TASK PROMPT:
A complete answer lists every line of the material where the string "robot" occurs.

DATA RECORDS:
* * *

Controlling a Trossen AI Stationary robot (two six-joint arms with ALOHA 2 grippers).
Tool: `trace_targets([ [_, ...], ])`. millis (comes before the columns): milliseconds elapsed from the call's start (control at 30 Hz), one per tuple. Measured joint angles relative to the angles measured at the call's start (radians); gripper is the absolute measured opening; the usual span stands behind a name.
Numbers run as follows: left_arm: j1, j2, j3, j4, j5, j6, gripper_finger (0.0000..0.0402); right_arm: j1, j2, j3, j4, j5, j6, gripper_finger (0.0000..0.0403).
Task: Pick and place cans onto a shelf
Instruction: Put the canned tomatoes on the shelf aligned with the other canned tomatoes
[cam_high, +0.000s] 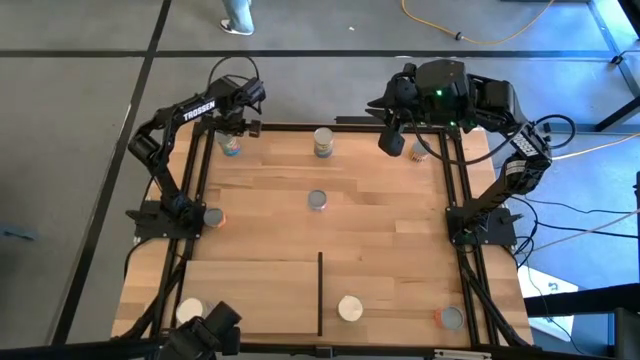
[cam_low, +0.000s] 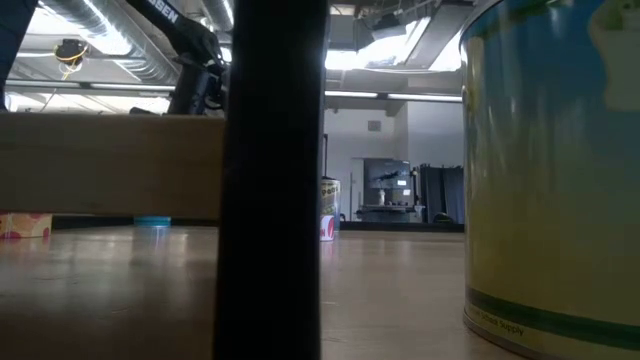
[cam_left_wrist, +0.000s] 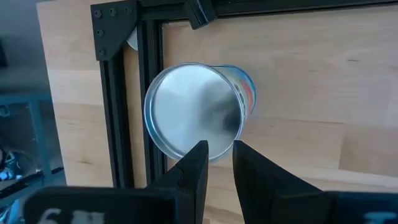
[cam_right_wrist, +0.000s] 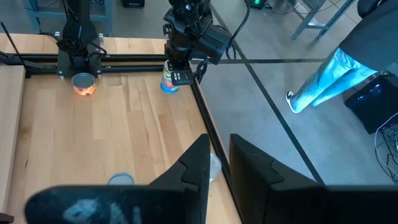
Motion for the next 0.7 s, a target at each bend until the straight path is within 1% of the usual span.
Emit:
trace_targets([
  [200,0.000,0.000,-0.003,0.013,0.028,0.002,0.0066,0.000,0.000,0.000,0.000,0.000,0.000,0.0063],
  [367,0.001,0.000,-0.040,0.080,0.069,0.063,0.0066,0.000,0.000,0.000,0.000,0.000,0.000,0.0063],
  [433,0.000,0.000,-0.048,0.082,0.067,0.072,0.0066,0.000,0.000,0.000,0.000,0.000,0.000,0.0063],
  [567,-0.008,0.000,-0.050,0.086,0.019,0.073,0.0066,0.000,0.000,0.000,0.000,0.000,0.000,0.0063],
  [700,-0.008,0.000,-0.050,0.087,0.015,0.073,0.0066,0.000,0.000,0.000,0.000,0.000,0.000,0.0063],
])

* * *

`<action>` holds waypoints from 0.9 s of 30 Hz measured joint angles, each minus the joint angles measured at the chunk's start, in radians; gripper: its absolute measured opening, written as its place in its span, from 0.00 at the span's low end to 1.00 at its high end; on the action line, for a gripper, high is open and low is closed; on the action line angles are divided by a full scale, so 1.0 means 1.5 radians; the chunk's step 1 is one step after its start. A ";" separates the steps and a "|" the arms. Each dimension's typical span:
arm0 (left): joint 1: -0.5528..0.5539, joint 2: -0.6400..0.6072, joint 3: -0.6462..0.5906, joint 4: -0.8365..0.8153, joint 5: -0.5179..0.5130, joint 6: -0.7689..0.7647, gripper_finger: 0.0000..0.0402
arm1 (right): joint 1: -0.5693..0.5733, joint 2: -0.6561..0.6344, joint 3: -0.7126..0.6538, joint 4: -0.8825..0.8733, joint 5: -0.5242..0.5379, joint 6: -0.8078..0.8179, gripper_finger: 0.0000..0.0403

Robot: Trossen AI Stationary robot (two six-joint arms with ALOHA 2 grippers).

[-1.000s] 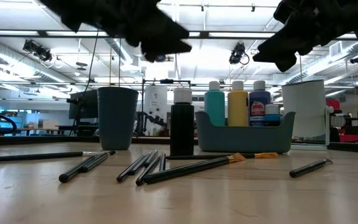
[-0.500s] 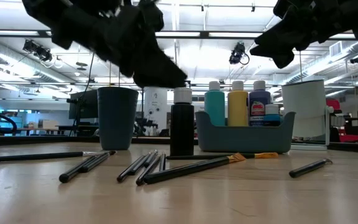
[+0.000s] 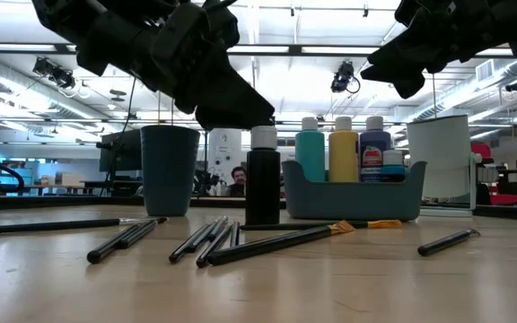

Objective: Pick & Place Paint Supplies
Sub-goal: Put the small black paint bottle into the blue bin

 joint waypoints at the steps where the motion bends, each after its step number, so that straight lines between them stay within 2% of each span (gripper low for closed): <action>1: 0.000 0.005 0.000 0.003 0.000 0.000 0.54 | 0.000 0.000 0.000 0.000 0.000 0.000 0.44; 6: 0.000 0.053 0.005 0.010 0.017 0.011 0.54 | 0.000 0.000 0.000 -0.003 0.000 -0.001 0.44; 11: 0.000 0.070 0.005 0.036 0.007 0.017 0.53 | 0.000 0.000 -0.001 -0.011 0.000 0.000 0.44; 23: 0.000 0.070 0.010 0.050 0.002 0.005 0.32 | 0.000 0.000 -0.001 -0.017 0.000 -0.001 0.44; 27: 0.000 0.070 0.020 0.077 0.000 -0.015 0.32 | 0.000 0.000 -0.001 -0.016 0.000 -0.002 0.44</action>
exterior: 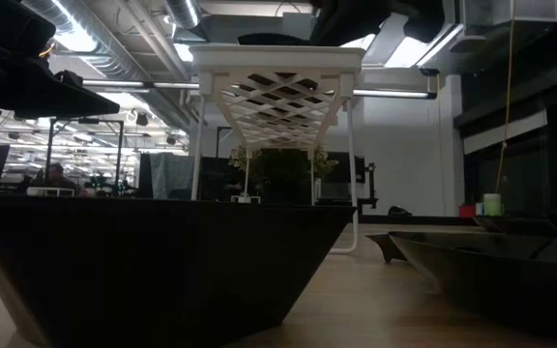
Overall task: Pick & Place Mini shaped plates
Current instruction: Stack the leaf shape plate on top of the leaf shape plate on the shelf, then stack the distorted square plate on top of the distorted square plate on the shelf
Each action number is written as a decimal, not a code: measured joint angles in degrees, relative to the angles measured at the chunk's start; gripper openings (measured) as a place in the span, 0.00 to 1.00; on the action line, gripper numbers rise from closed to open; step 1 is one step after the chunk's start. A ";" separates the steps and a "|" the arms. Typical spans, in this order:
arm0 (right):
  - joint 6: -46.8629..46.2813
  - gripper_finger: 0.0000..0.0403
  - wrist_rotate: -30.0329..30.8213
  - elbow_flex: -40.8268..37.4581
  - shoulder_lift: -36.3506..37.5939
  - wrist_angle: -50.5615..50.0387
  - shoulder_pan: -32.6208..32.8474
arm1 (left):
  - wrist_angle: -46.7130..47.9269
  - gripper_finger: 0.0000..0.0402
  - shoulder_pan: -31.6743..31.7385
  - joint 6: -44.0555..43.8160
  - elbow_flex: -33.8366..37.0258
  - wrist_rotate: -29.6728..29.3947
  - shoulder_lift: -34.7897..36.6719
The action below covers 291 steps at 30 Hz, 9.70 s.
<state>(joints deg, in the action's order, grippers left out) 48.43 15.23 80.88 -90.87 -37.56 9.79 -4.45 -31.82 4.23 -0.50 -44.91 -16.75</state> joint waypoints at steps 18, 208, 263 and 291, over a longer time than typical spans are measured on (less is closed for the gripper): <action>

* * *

EXPECTED ANSWER:
Controlling a Trossen AI Stationary robot (two six-joint arms with ALOHA 2 grippers).
Robot: Trossen AI Stationary robot (two six-joint arms with ALOHA 2 grippers).

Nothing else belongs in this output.